Arizona shopping mall opened 2007

Tempe Marketplace is an open-air shopping center located in Tempe, Arizona. It is located along the Salt River near the interchange of Loop 101 (the Pima/Price Freeway) and Loop 202 (the Red Mountain Freeway) near the Tempe borders with Mesa and the Salt River Pima-Maricopa Indian Community.

== History ==

The center was developed by the Vestar Development Company (who is its owner and operator) and opened on September 28, 2007. The center covers nearly 1300000 sqft of retail space on 130 acre of land that was once a landfill considered so toxic, it was put on the U.S. E.P.A. Superfund List in 1983. It was removed 20 years later.
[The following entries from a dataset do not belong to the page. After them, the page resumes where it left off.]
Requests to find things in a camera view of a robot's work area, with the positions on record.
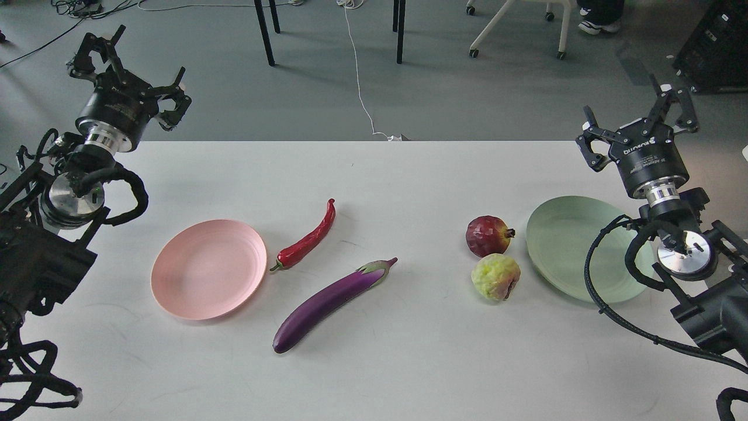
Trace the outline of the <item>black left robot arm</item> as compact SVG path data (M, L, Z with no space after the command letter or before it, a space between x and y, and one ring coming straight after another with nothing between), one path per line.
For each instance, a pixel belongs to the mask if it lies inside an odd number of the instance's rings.
M70 77L93 83L74 132L50 129L34 151L16 152L18 177L2 189L2 385L24 384L2 399L2 419L32 407L76 408L82 390L53 375L58 346L25 343L26 315L45 316L64 303L96 261L89 245L102 226L139 218L149 203L142 179L115 159L134 151L149 122L176 128L192 100L175 80L155 87L126 69L112 37L88 33L67 63Z

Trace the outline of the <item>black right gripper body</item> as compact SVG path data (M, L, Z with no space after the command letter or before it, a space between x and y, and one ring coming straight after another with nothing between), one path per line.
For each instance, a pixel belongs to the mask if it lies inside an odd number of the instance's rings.
M690 178L675 145L675 132L665 123L657 122L645 131L645 120L639 118L620 127L617 132L628 143L614 142L609 157L617 165L626 194L631 199L644 199L644 184L663 178L673 179L676 188Z

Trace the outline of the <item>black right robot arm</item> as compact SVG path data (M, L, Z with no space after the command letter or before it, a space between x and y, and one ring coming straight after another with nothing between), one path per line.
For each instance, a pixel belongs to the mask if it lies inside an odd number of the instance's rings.
M678 134L699 130L686 89L649 77L656 101L649 114L616 130L597 123L593 110L576 143L591 170L615 164L627 196L643 199L639 217L617 216L601 229L588 249L583 281L598 311L620 327L671 351L713 361L746 373L746 241L721 221L702 229L709 202L702 188L682 190L689 173L678 152ZM668 291L677 301L671 316L692 339L692 346L644 331L617 314L591 280L591 259L602 240L618 227L635 232L624 266L639 284ZM736 351L744 360L726 356Z

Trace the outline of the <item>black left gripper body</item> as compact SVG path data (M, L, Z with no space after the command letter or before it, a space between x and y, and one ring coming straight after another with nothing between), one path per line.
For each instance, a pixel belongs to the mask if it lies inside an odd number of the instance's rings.
M88 135L95 127L109 127L121 138L118 152L134 151L147 123L160 111L156 99L141 95L153 86L128 70L124 83L113 71L96 75L93 83L93 93L75 120L78 133Z
During initial development, collaboration between the developers and the City of Tempe was required to acquire land from 52 individual lot owners for the shopping center, which resulted in the largest Brownfield land cleanup in the history of Arizona.

Tempe Marketplace features over 100 retailers, complete with outdoor fireplaces, water features, and landscaping. There are two distinct areas for shopping and dining at the center: an outer ring of “Big Box” retailers, and the central area of smaller shops and eateries called “The District.” In the center of The District is a large courtyard with a stage, where various local and national musical acts have performed free concerts, such as Borns, Power an 5000, Buckcherry, Pop Evil, The Struts, Dreamers (band), Jet (Australian band), Trapt, Drowning Pool, and many others. There is also a large LED video screen which shows local sports teams and other special events to passersby. Many tall plants, shade structures, and misters help control the climate during the summers, and pedestrian walkways and other retail pads connect all areas.

The Harkins Theatre in The District is a 16-screen multiplex with 604 seats in its Cine Capri theater, which was the host to the worldwide premieres of both X-Men Origins: Wolverine and Only the Brave.